Now to random matrices.

A random matrix is an array of numbers, where each number is drawn from some specified probability distribution. You can compute the eigenvalues of a square matrix—that’s a set of numbers summarizing the structure of the matrix—and they will have a probability distribution that is induced by the probability distribution of the individual elements of the matrix. Over the past few decades, mathematicians such as Alan Edelman have performed computer simulations and proved theorems deriving the distribution of the eigenvalues of a random matrix, as the dimension of the matrix becomes large.

It appears that the eigenvalue distribution is an attractor. That is, for a broad range of different input models (distributions of the random matrices), you get the same output—the same eigenvalue distribution—as the sample size becomes large. This is interesting, and it’s hard to prove. (At least, it seemed hard to prove the last time I looked at it, about 20 years ago, and I’m sure that it’s even harder to make advances in the field today!)

Now, to return to the news article. If the eigenvalue distribution is an attractor, this means that a lot of physical and social phenomena which can be modeled by eigenvalues (including, apparently, quantum energy levels and some properties of statistical tests) might have a common structure. Just as, at a similar level, we see the normal distribution and related functions in all sorts of unusual places.

Consider this quote from Buchanan’s article:

Recently, for example, physicist Ferdinand Kuemmeth and colleagues at Harvard University used it to predict the energy levels of electrons in the gold nanoparticles they had constructed.

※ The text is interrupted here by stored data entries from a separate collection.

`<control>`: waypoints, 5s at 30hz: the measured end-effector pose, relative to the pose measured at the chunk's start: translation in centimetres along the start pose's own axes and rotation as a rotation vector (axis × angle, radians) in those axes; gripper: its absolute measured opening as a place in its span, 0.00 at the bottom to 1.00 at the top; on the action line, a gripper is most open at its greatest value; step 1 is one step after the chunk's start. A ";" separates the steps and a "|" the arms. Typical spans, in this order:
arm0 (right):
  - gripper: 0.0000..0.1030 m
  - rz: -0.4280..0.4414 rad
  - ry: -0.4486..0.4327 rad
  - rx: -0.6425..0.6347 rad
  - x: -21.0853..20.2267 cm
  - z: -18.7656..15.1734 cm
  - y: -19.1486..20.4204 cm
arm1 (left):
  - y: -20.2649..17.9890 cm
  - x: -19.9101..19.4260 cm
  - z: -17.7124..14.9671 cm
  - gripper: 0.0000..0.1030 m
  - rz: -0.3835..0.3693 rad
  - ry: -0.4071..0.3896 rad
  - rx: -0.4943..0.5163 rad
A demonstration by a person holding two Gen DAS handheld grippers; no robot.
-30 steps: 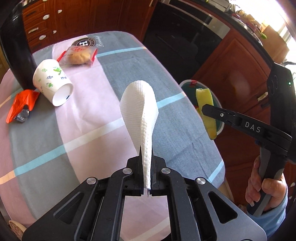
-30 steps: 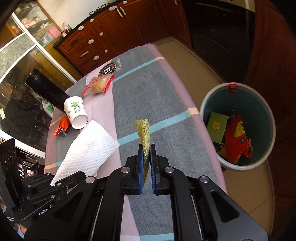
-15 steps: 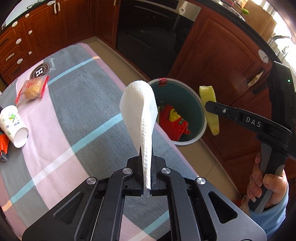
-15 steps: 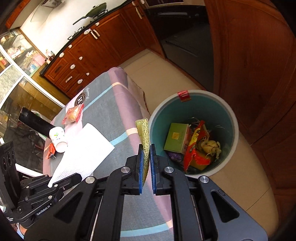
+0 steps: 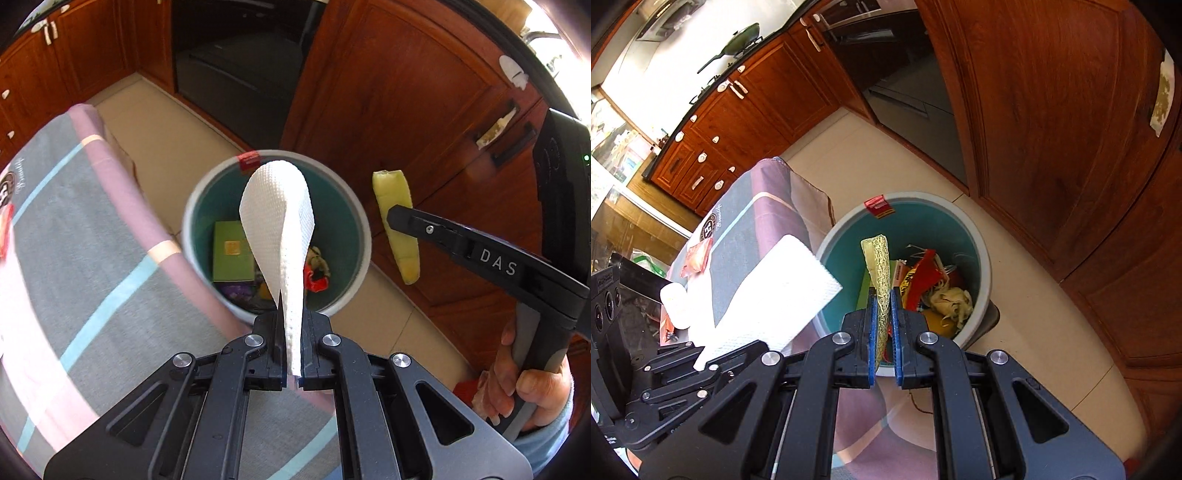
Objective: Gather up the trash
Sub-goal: 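Carry towel and peel over the bin and open both tools to drop them, then move both open tools back over the table, then grasp the white paper cup with the right tool while the left tool grasps the orange wrapper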
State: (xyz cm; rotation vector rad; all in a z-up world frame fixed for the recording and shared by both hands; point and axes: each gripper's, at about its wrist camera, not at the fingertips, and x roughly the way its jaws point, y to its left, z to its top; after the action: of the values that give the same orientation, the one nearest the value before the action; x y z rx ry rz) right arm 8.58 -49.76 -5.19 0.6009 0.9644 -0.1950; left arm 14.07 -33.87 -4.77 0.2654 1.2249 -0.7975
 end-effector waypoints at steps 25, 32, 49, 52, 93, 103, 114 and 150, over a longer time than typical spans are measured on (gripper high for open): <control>0.07 -0.080 0.076 0.009 3.2 1.5 -0.7 | 2.8 6.0 1.0 0.71 -0.065 0.079 -0.091; 0.09 -0.077 0.089 -0.016 4.2 1.3 1.2 | 4.4 3.0 -0.9 0.87 -0.077 0.036 -0.128; 0.72 -0.128 0.073 -0.038 4.5 1.3 4.7 | 6.6 -0.5 -2.8 0.95 -0.080 0.001 -0.140; 0.74 -0.144 0.071 -0.031 3.8 0.7 4.8 | 6.6 -1.4 -3.4 0.95 -0.080 -0.007 -0.136; 0.85 -0.084 0.204 -0.350 5.4 -7.9 29.3 | 24.7 -16.6 -17.7 0.96 0.105 -0.223 -0.418; 0.85 -0.046 0.294 -0.548 13.2 -9.4 41.4 | 37.1 -17.5 -20.3 0.96 0.172 -0.210 -0.597; 0.85 -0.002 0.327 -0.564 18.5 -7.6 45.2 | 41.3 -16.5 -18.8 0.96 0.188 -0.205 -0.610; 0.52 0.109 0.352 -0.471 17.0 -8.3 38.9 | 34.5 -13.9 -16.0 0.02 0.322 -0.163 -0.474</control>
State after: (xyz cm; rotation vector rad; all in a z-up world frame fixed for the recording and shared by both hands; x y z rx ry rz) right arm 28.41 -11.37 -7.28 0.2526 1.2629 0.2413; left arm 23.84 5.41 -5.56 0.0058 1.1430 -0.2328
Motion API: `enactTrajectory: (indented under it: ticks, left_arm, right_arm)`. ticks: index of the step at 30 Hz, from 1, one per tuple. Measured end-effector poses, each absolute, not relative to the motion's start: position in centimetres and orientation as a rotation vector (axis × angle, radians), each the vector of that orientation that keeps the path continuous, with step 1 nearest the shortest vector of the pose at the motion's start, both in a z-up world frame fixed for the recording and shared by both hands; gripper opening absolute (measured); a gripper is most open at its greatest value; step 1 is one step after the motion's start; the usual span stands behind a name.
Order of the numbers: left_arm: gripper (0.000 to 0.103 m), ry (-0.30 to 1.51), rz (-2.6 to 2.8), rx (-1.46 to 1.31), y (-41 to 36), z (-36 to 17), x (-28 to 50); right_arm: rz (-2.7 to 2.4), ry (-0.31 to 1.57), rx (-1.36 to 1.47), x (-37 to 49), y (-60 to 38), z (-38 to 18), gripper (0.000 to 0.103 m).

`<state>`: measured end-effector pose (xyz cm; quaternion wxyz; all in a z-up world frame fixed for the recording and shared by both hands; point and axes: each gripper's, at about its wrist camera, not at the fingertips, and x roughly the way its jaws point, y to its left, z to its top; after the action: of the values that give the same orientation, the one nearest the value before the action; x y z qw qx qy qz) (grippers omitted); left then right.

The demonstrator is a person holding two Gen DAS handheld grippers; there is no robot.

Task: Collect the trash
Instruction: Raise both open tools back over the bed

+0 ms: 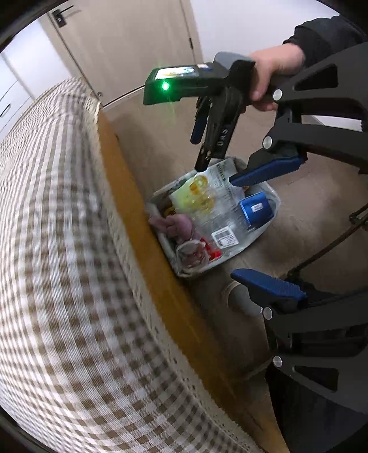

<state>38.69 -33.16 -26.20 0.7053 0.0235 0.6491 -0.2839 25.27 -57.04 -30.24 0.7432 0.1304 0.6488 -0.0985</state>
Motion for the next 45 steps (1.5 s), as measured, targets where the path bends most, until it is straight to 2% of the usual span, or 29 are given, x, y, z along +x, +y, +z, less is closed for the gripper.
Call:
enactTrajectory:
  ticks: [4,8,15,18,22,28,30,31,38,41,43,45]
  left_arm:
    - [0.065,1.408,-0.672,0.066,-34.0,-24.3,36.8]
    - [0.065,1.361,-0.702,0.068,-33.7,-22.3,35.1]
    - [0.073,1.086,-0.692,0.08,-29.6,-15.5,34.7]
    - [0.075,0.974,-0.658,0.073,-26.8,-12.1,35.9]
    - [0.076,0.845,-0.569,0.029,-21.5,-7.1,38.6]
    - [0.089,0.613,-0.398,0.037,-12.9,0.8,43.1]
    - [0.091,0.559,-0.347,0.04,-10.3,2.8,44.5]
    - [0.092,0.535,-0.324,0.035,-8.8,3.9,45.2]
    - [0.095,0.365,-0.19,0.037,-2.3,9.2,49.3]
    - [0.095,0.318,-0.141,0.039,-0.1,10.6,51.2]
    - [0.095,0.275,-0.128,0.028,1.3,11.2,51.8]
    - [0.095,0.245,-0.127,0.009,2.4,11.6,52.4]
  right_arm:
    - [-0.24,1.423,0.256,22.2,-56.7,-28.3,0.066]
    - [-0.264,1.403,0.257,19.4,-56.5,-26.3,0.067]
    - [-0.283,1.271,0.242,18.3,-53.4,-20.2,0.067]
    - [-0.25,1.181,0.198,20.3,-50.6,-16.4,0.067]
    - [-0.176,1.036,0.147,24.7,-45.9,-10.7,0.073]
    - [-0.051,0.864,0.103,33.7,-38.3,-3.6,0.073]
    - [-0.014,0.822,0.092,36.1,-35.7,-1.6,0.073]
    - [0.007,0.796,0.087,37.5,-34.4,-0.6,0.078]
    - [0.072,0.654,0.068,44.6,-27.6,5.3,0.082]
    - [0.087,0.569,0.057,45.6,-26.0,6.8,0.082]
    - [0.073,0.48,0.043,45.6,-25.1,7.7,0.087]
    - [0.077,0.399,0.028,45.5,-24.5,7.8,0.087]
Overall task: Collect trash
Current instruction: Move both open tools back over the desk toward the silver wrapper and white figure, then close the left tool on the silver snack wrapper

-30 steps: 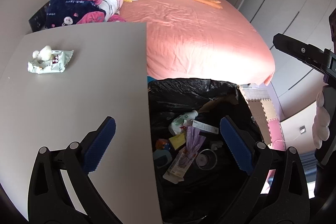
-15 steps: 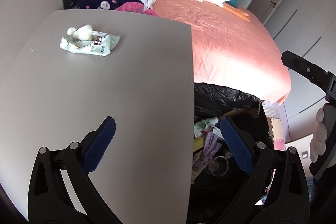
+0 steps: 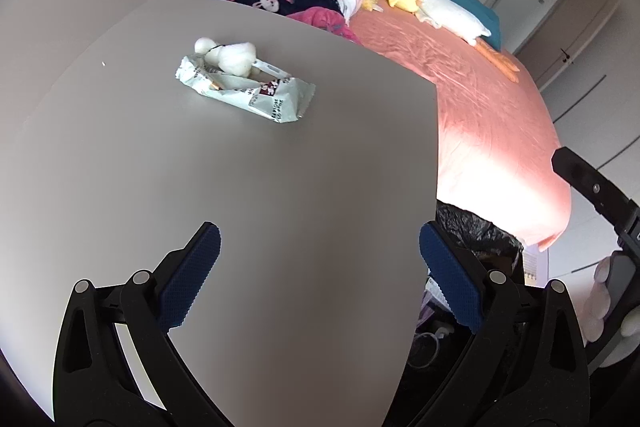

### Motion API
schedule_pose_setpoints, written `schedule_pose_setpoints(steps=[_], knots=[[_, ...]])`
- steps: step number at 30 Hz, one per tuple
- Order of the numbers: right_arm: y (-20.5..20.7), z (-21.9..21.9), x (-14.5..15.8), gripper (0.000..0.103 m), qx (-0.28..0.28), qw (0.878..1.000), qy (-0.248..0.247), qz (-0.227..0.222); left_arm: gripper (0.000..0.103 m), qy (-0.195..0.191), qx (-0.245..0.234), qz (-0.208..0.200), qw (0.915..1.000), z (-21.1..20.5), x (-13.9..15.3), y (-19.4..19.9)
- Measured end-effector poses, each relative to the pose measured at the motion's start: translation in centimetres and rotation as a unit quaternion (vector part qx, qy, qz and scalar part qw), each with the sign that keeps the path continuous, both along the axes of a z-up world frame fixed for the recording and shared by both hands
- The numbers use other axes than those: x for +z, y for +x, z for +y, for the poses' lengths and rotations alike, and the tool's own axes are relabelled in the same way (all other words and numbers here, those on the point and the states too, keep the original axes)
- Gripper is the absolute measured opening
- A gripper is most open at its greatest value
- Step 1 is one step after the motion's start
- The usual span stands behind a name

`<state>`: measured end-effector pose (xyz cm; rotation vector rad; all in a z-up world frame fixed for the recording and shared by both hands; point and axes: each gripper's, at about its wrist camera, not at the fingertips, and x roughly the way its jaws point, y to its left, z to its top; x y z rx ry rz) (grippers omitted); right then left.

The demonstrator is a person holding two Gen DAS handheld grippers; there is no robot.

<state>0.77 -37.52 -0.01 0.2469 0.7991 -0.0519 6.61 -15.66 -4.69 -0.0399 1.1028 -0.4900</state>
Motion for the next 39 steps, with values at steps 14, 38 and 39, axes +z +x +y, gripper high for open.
schedule_pose_setpoints(steps=[14, 38, 39], knots=[[4.7, 0.8, -1.3, 0.08, 0.016, 1.0, 0.018, 0.008, 0.096, -0.022, 0.108, 0.037, 0.9933, 2.4, -0.9, 7.3], [9.8, 2.7, -2.5, 0.08, 0.025, 0.999, 0.021, 0.015, 0.065, 0.058, 0.166, 0.09, 0.9802, 0.9, -4.8, 15.0], [10.1, 2.9, -2.6, 0.08, 0.027, 0.999, 0.02, 0.016, 0.061, 0.06, 0.165, 0.087, 0.9806, 1.1, -4.8, 15.0]])
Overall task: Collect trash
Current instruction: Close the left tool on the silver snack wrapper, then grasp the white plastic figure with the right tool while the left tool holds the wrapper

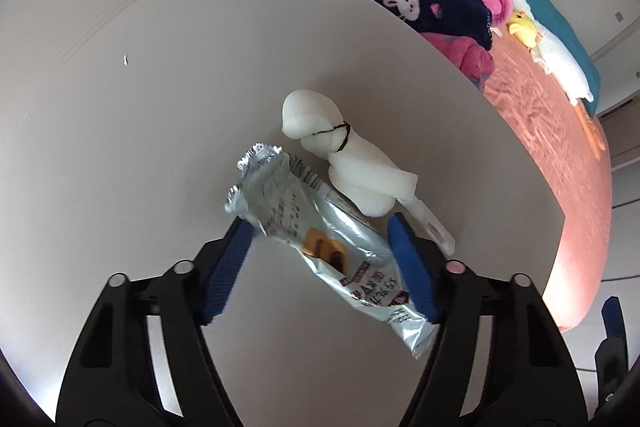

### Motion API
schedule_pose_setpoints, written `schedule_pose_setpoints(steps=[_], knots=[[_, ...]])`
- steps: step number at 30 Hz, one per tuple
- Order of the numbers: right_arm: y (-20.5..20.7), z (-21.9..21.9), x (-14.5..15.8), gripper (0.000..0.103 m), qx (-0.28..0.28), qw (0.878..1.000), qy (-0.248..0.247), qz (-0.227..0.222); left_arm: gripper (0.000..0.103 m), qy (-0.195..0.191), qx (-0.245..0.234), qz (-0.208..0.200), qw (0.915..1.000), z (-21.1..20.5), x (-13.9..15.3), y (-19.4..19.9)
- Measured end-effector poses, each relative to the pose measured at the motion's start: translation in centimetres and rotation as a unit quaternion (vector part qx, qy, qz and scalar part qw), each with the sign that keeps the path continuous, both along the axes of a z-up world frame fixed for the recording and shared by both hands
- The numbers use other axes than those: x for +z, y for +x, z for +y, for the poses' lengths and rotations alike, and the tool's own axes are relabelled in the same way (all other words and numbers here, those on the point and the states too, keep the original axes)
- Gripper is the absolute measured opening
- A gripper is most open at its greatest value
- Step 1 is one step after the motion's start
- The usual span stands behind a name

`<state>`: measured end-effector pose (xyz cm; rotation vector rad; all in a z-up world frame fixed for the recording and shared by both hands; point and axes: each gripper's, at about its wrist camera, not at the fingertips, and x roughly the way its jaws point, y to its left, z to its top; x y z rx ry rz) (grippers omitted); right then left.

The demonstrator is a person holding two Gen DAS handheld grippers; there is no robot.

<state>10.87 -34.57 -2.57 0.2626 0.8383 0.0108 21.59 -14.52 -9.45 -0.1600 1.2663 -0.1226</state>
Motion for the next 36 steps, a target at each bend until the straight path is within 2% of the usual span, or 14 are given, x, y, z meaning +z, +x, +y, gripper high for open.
schedule_pose_setpoints(steps=[2, 4, 5, 11, 28, 36], knots=[[0.5, 0.5, -0.1, 0.08, 0.006, 1.0, -0.003, 0.001, 0.05, -0.007, -0.001, -0.004, 1.0, 0.6, 0.1, -0.1], [1.0, 1.0, -0.2, 0.08, 0.011, 1.0, -0.006, 0.003, 0.047, -0.026, 0.002, -0.006, 0.9996, 1.6, 0.2, -0.3], [1.3, 1.4, -0.4, 0.08, 0.015, 1.0, -0.007, 0.004, 0.042, -0.031, 0.004, -0.007, 0.9995, 2.0, 0.2, -0.5], [2.8, 3.5, -1.1, 0.08, 0.037, 0.999, -0.01, 0.013, 0.032, -0.06, 0.004, -0.012, 0.9981, 4.6, 0.6, -1.9], [6.8, 10.9, -3.5, 0.08, 0.099, 0.994, -0.013, 0.039, 0.032, -0.062, 0.045, -0.031, 0.9966, 12.1, 1.2, -4.8], [9.0, 14.0, -4.9, 0.08, 0.122, 0.991, -0.021, 0.055, 0.032, -0.038, 0.054, -0.054, 0.9963, 14.3, 2.4, -5.3]])
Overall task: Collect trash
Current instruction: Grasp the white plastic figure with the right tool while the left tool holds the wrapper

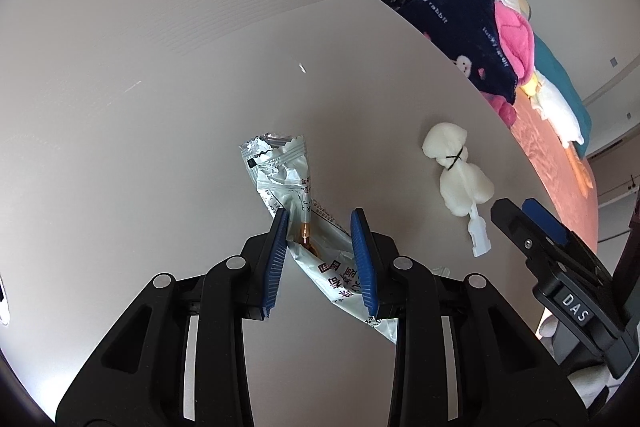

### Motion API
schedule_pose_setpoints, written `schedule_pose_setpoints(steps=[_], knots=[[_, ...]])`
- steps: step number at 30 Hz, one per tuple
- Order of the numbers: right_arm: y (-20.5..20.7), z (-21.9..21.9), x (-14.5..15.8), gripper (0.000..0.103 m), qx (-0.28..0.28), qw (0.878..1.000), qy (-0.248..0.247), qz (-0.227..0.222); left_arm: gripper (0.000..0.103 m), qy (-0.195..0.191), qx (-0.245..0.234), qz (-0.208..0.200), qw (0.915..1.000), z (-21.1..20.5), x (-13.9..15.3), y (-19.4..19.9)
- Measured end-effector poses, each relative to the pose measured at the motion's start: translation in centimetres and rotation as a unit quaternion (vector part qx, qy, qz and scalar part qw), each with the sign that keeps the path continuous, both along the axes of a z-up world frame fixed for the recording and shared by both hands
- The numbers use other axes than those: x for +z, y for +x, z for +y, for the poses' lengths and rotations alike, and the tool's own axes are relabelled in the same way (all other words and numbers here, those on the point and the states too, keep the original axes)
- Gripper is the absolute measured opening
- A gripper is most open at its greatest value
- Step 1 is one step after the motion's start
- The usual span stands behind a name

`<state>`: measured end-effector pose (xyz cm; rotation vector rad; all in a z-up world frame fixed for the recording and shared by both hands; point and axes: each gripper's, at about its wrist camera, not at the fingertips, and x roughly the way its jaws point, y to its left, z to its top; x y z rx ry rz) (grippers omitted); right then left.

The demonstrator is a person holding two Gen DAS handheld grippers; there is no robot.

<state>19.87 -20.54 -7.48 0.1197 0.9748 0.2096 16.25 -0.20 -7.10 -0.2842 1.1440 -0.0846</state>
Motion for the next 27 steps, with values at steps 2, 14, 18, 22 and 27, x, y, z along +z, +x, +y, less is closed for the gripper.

Traditional theories suggest that such energy levels should be influenced by a bewildering range of factors, including the precise shape and size of the nanoparticle and the relative position of the atoms, which is considered to be more or less random. Nevertheless, Kuemmeth’s team found that random matrix theory described the measured levels very accurately.

That’s what an attractor is all about: different inputs, same output.

Thus, I don’t quite understand this quote:

Random matrix theory has got mathematicians like Percy Deift of New York University imagining that there might be more general patterns there too. “This kind of thinking isn’t common in mathematics,” he notes. ‘Mathematicians tend to think that each of their problems has its own special, distinguishing features. But in recent years we have begun to see that problems from diverse areas, often with no discernible connections, all behave in a very similar way.

This doesn’t seem like such a surprise to me—it seems very much in the tradition of mathematical modeling. But maybe there’s something I’m missing here.

Finally, Buchanan turns to social science:

An economist may sift through hundreds of data sets looking for something to explain changes in inflation – perhaps oil futures, interest rates or industrial inventories. Businesses such as Amazon.com rely on similar techniques to spot patterns in buyer behaviour and help direct their advertising.

While random matrix theory suggests that this is a promising approach, it also points to hidden dangers. As more and more complex data is collected, the number of variables being studied grows, and the number of apparent correlations between them grows even faster. With enough variables to test, it becomes almost certain that you will detect correlations that look significant, even if they aren’t. . . . even if these variables are all fluctuating randomly, the largest observed correlation will be large enough to seem significant.

This is well known. The new idea is that mathematical theory might enable the distribution of these correlations to be understood for a general range of cases. That’s interesting but doesn’t alter the basic statistical ideas.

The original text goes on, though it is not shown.